Поскольку мир фрактален и голографичен, самоподобен во всех направлениях, то имя строится точно так же, как все живые вещи мира – оно состоит из той же нежной плоти – одной на имя и вещь, которую оно называет (оттого-то они и слеплены, сцеплены в танце), но не только из нее одной. У имени есть более сгущенная часть – материальная: акустическое звучание, двигающее язык, графема, двигающая руку, и, менее сгущенная, подобная дыханию матери неуловимая «нежная плоть», руах, смысловое дуновение. А дальше…
Дальше – если идти от более плотных слоев, которые только и использует термин – к центру слова, к имени, к его ядру, то мы набредаем на то самое невыразимое, неухватываемое, чудесное, неартикулируемое. В детстве мы его ощущаем, потому что оно сродни той живой пустоте, о которой мы говорим «пространство», именуя его объектом (хотя по сути пространство это чистое отсутствие, в котором располагаются миллиарды галактик), потому что оно сродни точке между вдохом и выдохом, потому что оно из того же материала – тишины, которая окутывает и строки гениев, и раннее утро в лесу.
Каким же образом мы эту пустоту ощущаем? Только по одной причине – она есть в нас самих, безмерная и живая. Замечаемое присутствие такого «пустого» центра в слове возводит слово на ступень святости.
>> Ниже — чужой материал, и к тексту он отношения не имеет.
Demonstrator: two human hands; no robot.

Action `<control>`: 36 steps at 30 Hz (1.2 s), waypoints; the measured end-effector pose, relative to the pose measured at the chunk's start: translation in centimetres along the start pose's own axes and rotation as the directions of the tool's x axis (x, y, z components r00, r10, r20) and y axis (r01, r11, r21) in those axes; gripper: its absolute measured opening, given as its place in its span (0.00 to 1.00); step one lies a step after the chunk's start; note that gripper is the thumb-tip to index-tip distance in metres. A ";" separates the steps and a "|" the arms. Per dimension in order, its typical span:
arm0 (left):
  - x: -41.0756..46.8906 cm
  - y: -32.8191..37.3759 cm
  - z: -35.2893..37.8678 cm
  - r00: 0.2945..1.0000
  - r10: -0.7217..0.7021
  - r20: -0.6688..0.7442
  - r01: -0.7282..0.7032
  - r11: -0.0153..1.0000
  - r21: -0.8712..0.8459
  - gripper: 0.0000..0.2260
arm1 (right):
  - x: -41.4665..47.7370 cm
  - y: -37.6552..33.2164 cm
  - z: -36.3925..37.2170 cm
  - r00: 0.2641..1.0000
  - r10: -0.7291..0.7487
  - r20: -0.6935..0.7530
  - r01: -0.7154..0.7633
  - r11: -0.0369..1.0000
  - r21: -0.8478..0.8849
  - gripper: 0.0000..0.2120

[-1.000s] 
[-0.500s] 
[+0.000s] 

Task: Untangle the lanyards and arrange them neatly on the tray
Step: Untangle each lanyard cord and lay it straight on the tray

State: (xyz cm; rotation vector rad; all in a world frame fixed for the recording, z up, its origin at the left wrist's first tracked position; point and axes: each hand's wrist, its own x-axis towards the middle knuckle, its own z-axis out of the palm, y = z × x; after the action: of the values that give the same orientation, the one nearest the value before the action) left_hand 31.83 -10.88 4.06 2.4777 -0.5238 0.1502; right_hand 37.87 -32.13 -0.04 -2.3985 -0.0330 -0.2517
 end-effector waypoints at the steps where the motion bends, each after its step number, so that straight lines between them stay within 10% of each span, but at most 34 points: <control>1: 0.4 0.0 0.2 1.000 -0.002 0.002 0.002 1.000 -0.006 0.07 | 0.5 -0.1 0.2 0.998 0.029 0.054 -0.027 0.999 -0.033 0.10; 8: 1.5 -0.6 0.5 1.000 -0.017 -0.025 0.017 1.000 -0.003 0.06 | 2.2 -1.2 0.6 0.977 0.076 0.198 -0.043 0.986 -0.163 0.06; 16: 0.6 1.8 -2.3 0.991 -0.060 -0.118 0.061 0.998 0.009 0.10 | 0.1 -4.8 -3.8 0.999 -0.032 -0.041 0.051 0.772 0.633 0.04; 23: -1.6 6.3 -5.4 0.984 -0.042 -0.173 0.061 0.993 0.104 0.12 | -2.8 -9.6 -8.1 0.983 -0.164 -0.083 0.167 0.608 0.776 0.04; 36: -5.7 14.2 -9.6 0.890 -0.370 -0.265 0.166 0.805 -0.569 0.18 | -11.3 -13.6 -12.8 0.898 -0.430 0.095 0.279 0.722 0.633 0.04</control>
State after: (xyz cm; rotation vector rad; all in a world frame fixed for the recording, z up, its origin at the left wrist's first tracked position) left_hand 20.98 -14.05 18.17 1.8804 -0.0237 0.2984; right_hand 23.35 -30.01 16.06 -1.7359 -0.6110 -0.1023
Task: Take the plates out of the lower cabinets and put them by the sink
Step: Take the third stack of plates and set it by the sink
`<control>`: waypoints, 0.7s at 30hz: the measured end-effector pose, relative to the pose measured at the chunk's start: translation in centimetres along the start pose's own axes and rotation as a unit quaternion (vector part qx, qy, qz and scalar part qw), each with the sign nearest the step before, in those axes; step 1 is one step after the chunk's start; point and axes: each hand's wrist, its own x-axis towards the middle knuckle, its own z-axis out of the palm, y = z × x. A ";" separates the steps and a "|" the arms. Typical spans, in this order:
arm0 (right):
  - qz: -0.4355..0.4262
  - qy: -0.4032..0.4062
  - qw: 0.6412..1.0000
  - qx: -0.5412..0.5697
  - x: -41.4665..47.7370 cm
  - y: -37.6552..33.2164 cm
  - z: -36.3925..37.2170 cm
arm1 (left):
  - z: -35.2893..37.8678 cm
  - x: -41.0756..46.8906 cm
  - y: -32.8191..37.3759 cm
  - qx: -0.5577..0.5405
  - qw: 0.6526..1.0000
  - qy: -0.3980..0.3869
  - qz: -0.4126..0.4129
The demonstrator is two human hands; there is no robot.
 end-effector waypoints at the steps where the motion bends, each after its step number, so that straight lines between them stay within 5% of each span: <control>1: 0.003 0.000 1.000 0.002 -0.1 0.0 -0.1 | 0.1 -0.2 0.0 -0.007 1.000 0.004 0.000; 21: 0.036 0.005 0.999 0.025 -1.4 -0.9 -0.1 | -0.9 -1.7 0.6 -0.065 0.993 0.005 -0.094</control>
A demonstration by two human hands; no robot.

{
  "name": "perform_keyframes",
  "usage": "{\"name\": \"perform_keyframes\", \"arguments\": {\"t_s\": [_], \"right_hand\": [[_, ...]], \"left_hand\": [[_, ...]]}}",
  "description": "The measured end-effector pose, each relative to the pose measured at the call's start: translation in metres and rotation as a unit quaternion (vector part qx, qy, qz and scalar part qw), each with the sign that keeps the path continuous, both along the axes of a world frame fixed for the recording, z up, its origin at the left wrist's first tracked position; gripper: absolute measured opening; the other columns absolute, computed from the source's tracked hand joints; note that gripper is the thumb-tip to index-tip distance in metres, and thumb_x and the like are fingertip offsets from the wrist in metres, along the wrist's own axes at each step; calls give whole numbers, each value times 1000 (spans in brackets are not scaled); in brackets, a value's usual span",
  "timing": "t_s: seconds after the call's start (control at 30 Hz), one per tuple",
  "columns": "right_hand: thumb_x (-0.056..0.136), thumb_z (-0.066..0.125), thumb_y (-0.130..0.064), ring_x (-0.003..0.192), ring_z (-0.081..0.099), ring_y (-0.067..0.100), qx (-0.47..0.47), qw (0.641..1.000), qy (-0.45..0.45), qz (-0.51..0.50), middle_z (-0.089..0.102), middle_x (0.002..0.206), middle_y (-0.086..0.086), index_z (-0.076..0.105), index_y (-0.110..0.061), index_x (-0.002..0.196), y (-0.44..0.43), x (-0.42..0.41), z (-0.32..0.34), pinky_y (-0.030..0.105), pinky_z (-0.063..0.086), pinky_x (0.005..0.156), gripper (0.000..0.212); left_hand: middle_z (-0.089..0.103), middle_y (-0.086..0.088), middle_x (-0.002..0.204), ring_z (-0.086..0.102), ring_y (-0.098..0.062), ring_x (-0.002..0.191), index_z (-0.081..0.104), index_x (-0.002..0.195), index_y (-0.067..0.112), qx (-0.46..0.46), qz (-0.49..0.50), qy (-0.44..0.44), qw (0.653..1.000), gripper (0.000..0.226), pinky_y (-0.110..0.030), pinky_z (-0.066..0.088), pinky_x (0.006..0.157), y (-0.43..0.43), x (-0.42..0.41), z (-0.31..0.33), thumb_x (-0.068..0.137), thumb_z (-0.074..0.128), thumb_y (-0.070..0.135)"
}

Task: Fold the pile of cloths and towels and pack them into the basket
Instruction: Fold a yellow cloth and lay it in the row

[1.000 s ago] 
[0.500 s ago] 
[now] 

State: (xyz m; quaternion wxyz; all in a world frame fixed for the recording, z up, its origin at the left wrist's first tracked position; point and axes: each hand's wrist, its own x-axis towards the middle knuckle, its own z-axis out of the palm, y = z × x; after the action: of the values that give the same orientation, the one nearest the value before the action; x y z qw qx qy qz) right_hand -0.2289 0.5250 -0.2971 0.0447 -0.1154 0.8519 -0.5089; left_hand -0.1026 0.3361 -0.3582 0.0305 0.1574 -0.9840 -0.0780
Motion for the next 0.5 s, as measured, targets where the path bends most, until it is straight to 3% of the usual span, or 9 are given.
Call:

Вернее, здесь идет процесс обнаружения святости, заключенной в любом почти слове, кроме разве что аббревиатур и антисвятости матерщины. Слова, с обнаруженным в них центром, более тонким, чем нежное имя, похожи на баранки – материя с ее звучанием, графикой, поверхностными смыслами, интонацией, задушевным теплом или холодной злостью располагается на периферии слова – как испеченное тесто, а центр и есть та самая формообразующая живая пустота, про которую Лао-цзы говорил, что пригодность комнаты к жилью определяется ее пустотой, а также пустотой окон и дверей. Энергетический центр слова расположен в этой живой пустоте, в дырке от бублика. Там вся бесконечная мощь, ибо именно там слово едино с другими предметами мира, но не только с ними, но и с самим Бытием.
Есть, кажется, всего два типа речи – одна имеет дело с дырками от бубликов (Пушкин, Шекспир, Мандельштам, Гомер, Катулл), вторая – нет. (Мощная и самобытная советская поэзия упустила шанс стать гениальной, потому что слишком торопилась и не слышала океана в пустоте баранки, не видела орла сквозь ее бездну).
Еще более наглядно говоря, стихотворение можно написать, раскладывая на скатерти слова-баранки одно за другим, примеряя их «бублик – к бублику», и тогда в лучшем случае это будет мастеровитая добротная работа ремесленника. Но у мастеров иной подход. Мастер использует прежде всего дырку от бублика, нанизывая на невидимую веревку, всю связку слов-бубликов, подобно тому, как это делает бабушка-торговка. Форма его речи держится на обращении к сердцу слова-имени, к его живой и всемогущей пустоте, и беззащитной, и превышающей энергию ядерной подлодки со всеми ее ракетами. Именно сквозь дырки он нижет свое поэтическое формообразование речи, сквозь дырки пишется его стихотворение, объединенное той пустотой, что превышает все описательные возможности языка и тождественно Бытию. Я думаю, что латынь умерла, потому что процесс нанизывания баранок прекратился. С древнегреческим произошло то же самое. Кончились поэты – кончился язык. Поэтика «тесто к тесту» – язык сохранить не способна. Вся Италия говорит теперь по-итальянски, потому что никакой еще, дикий и несовершенный язык, пришедший на смену латыни, был нанизан Данте в связку баранок его великой Поэмой.